Visioning, Indicators, and Mariachi Bands

One of the breakout groups for SA2020
I was reflecting this week on the world of community indicators and how widely they're being used now. This past weekend I was in San Antonio to help launch their community visioning effort. A thousand people came together to talk about what challenges the community is facing, what is good about the community that needs to be preserved or maintained, and what the opportunities are for improvement or change in the next 10 years. From that vision, we will draw indicators, set targets, and move into community action.

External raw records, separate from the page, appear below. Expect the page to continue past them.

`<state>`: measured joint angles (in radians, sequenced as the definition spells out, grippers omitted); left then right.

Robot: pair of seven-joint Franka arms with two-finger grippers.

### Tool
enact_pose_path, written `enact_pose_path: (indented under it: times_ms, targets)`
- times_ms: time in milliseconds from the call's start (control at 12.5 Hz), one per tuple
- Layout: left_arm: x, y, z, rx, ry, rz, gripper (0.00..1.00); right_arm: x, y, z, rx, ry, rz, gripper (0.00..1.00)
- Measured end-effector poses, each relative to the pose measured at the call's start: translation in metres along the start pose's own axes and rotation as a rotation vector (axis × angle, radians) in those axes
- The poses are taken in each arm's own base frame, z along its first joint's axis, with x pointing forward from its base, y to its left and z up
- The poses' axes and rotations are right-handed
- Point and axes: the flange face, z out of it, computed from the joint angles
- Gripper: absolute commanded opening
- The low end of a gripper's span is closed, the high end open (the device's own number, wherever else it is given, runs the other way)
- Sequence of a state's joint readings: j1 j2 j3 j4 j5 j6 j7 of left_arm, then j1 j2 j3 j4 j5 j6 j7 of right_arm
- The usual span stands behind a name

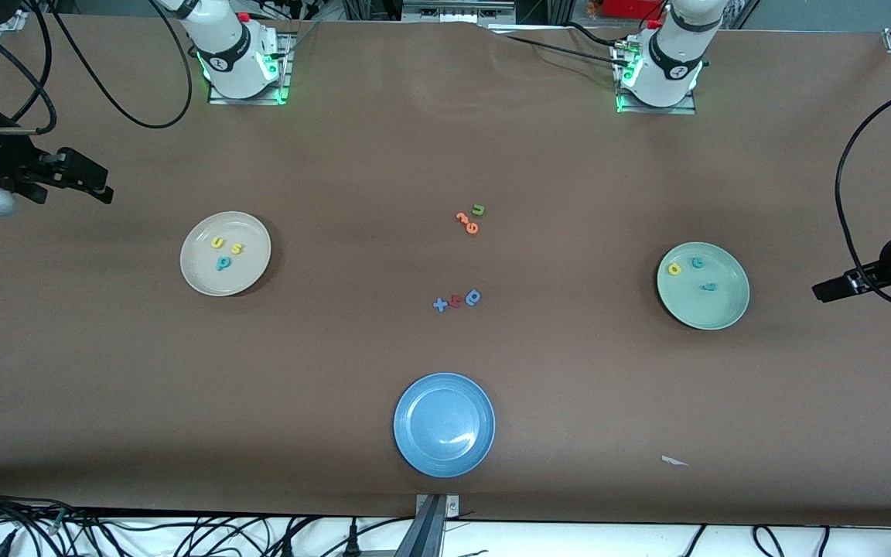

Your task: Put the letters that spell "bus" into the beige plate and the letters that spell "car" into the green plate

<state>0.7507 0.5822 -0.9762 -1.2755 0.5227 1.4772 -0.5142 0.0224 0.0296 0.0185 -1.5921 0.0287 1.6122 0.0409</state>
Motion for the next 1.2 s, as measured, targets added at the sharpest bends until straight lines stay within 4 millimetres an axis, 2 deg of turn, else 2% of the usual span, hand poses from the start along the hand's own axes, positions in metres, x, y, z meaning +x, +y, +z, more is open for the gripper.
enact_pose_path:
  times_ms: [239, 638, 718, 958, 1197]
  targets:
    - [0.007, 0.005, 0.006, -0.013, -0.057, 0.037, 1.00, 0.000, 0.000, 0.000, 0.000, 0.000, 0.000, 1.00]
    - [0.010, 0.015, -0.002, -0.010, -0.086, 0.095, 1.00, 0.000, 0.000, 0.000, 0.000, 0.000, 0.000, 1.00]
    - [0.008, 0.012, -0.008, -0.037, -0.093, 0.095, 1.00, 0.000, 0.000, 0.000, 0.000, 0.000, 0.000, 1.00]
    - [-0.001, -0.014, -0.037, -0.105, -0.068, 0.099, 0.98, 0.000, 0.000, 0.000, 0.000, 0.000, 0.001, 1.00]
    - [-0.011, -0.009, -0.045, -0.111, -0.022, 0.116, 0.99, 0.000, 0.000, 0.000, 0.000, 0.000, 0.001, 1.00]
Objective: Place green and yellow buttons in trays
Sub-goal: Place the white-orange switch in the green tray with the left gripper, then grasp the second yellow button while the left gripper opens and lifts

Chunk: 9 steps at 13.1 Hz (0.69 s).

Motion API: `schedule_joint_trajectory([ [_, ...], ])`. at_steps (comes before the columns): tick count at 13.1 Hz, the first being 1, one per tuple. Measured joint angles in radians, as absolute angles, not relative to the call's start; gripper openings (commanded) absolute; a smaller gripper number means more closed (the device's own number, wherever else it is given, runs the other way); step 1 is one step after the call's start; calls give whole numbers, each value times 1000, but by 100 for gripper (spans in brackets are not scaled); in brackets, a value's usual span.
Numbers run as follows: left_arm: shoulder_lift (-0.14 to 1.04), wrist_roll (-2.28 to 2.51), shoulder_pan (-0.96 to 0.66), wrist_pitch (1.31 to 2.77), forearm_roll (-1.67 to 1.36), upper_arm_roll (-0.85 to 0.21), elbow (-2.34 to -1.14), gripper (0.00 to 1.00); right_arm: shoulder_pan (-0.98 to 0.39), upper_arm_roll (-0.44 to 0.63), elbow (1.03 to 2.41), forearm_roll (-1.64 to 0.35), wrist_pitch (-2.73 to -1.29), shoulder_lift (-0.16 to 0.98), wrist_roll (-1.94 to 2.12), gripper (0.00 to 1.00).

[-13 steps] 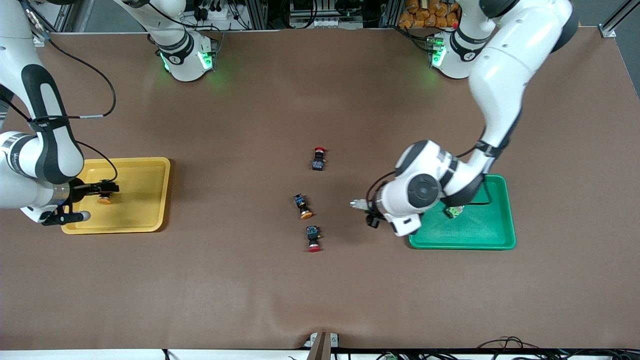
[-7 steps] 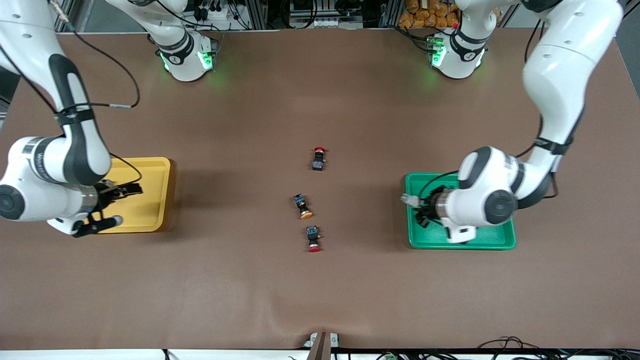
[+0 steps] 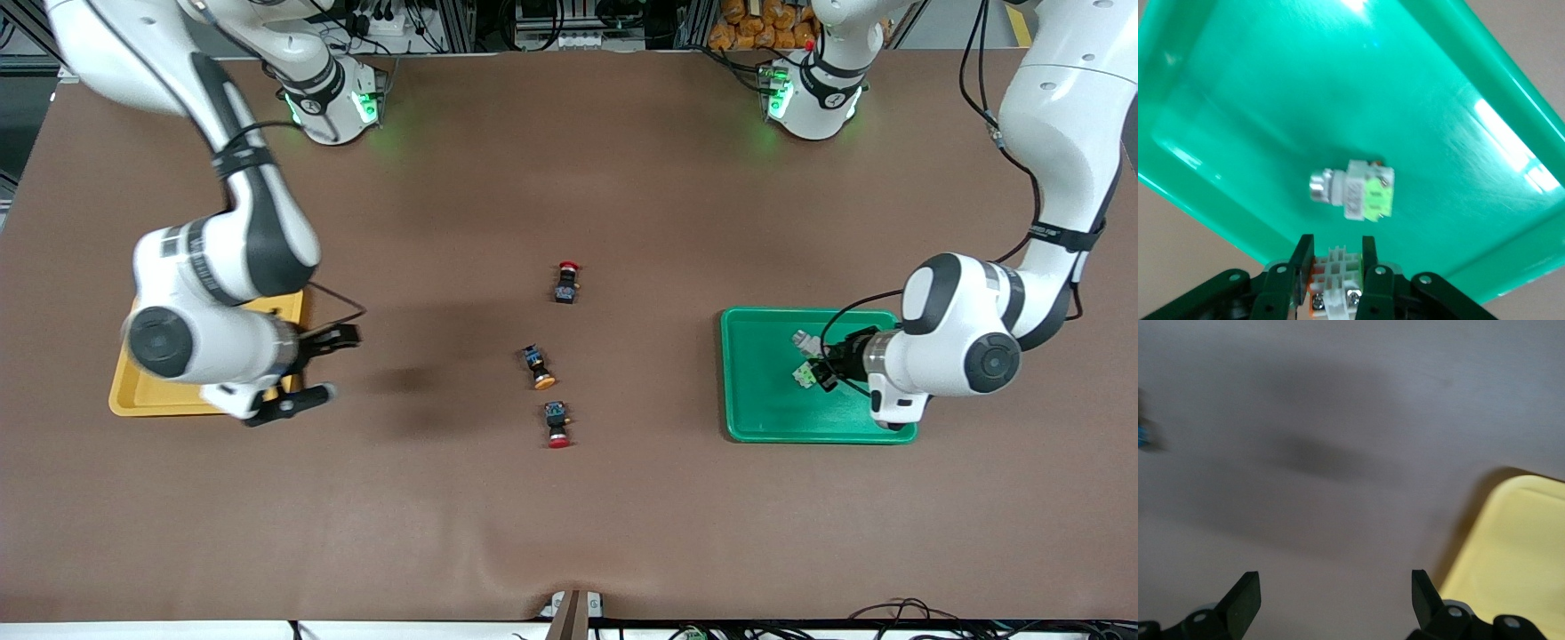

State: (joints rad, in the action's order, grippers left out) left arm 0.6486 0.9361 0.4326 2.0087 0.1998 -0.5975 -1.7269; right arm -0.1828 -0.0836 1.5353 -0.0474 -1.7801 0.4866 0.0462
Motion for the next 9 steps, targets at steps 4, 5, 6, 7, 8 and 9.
schedule_joint_trajectory([
  [4,649,847,499,2009,201,-596,-1727,5,-314,-82,1527,-71,-1938,529,-37,100],
  [5,649,846,499,2009,201,-596,-1728,19,-336,-82,1527,-82,-1989,553,-38,100],
  [6,649,846,497,2009,201,-597,-1729,24,-356,-82,1527,-96,-2039,581,-45,100],
  [7,649,846,494,2010,201,-599,-1730,28,-376,-82,1525,-104,-2087,609,-63,100],
  [8,649,846,493,2010,201,-600,-1730,37,-395,-82,1519,-105,-2122,635,-84,100],
  [9,649,846,493,2010,201,-603,-1730,46,-420,-82,1509,-107,-2153,660,-118,100],
])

One of the more exciting aspects of the SA2020 process has been the integration of social and online media into the conversation, with live web-streaming of the launch event, over 2200 web-based comments during the live feed, and strong online comment captures, including on the website (SA2020.org), Facebook page, and Twitter feed.

This month also provides the opportunity to celebrate World Statistics Day on 20/10/2010 (that's October 20, 2010, for those of us who put the month first in our dating system.)

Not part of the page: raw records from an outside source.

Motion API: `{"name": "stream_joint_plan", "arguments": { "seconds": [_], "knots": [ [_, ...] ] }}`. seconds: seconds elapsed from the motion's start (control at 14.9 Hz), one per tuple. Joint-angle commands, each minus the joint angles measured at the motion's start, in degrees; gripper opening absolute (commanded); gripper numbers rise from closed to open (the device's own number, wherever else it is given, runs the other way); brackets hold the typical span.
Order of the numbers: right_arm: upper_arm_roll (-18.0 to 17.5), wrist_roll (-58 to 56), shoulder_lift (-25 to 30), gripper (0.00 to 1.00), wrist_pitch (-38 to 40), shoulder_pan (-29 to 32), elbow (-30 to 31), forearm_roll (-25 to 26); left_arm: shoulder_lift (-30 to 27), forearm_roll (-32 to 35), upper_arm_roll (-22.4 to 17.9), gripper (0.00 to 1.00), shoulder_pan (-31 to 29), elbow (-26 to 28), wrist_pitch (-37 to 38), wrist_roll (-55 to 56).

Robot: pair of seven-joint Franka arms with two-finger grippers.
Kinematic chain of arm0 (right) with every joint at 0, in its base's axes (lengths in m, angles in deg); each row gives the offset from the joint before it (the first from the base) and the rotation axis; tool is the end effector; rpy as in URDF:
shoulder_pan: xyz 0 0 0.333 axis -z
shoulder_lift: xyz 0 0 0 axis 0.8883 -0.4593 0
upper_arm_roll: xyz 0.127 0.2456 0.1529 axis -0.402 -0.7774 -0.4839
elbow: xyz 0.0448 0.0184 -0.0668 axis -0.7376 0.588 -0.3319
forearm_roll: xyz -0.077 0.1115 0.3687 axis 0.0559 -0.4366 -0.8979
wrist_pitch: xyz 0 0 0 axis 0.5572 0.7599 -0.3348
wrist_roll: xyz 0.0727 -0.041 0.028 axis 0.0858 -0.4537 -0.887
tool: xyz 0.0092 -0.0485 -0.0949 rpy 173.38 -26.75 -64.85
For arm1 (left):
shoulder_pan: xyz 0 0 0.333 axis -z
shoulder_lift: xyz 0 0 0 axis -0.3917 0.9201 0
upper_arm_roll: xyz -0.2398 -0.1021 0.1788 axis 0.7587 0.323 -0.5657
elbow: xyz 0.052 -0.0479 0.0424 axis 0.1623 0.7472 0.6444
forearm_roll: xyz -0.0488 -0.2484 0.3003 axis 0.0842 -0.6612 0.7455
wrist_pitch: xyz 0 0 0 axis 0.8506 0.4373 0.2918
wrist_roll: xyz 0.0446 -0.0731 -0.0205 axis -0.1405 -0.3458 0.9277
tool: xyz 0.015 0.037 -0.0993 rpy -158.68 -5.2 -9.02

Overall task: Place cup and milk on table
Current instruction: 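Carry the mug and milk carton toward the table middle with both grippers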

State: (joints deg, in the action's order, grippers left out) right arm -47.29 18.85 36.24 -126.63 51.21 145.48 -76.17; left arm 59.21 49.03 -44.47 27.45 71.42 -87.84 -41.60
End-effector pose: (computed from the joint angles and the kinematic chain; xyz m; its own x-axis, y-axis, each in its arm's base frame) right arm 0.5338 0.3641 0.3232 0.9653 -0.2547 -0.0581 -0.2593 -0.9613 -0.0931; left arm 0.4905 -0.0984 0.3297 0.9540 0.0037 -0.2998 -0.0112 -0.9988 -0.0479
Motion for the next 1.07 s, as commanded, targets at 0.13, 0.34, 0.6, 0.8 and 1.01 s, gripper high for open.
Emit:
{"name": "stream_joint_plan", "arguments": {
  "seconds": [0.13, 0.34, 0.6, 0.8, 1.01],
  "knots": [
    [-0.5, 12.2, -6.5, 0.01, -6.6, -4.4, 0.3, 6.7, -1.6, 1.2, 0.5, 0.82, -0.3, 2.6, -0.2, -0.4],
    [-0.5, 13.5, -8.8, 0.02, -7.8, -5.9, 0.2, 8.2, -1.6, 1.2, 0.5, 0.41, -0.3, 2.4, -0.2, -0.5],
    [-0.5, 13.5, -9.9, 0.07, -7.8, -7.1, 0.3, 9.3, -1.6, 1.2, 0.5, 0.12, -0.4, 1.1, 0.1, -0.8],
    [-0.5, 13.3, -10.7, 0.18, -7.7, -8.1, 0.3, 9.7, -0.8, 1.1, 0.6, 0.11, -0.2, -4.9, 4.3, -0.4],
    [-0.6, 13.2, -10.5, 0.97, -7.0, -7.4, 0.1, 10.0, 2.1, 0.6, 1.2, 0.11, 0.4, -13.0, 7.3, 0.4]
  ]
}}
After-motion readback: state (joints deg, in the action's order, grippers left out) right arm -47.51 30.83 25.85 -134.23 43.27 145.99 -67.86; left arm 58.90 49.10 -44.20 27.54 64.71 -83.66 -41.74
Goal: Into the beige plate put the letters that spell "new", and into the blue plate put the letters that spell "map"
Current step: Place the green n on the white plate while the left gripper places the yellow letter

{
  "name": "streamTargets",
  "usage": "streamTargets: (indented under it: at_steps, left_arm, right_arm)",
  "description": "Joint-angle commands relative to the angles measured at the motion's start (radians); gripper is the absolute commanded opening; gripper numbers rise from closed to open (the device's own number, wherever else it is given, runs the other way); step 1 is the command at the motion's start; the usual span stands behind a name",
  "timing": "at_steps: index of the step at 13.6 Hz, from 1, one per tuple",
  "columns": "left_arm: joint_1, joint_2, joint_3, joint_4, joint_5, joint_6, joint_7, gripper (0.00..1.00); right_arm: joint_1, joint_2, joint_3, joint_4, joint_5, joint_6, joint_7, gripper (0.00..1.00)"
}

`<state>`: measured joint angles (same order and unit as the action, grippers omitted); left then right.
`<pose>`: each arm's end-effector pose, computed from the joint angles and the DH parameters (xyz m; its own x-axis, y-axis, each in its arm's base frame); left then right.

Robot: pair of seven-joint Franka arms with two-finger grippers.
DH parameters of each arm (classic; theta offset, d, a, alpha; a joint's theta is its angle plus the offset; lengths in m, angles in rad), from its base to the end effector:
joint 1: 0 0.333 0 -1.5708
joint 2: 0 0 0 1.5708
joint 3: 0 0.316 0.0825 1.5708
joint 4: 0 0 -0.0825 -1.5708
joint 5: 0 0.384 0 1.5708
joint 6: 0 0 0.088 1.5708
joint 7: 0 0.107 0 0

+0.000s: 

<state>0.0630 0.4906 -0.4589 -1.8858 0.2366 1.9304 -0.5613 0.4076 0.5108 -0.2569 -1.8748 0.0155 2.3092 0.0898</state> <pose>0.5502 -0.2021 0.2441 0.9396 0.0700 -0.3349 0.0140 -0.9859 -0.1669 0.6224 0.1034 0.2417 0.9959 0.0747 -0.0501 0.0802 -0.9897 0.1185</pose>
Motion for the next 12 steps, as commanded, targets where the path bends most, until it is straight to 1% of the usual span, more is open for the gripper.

Next week I get to join Rhonda Phillips and Shanna Ratner in a discussion of community indicators and measuring progress as part of the CommunityMatters '10 Conference in Denver, Colorado.

And we have just celebrated the 35th anniversary of my organization, JCCI (Jacksonville Community Council Inc.), along with the 25th anniversary of our Quality of Life Progress Report, 10th anniversary of JCCI Forward, and 5th anniversary of our Race Relations Progress Report.

This has been a week to think about how communities can transform through the action of good people working together on a shared concern, and how data, properly used, can bring those people together in a common understanding of the issues at hand.  And as our local government (along with many, many others) has struggled with questions of how to prioritize spending in an era of increasing demand and shrinking resources, it's sobering to reflect on where we might be without community indicators to help make the really hard decisions.

I hope to have good notes to share with you from the Community Matters conference (I'll let you know when I know the hashtag for the event -- CM10 is being used right now for the Chicago marathon, which I am not participating in this year.) And keep an eye out on the #SA2020 conversations -- the work is just beginning to create community-defined indicators.

And yes, the SA2020 launch event included both a marching band to welcome people into the facility and a youth mariachi band to serenade them once inside. Tremendous experiences, wonderful energy levels, and an astounding city.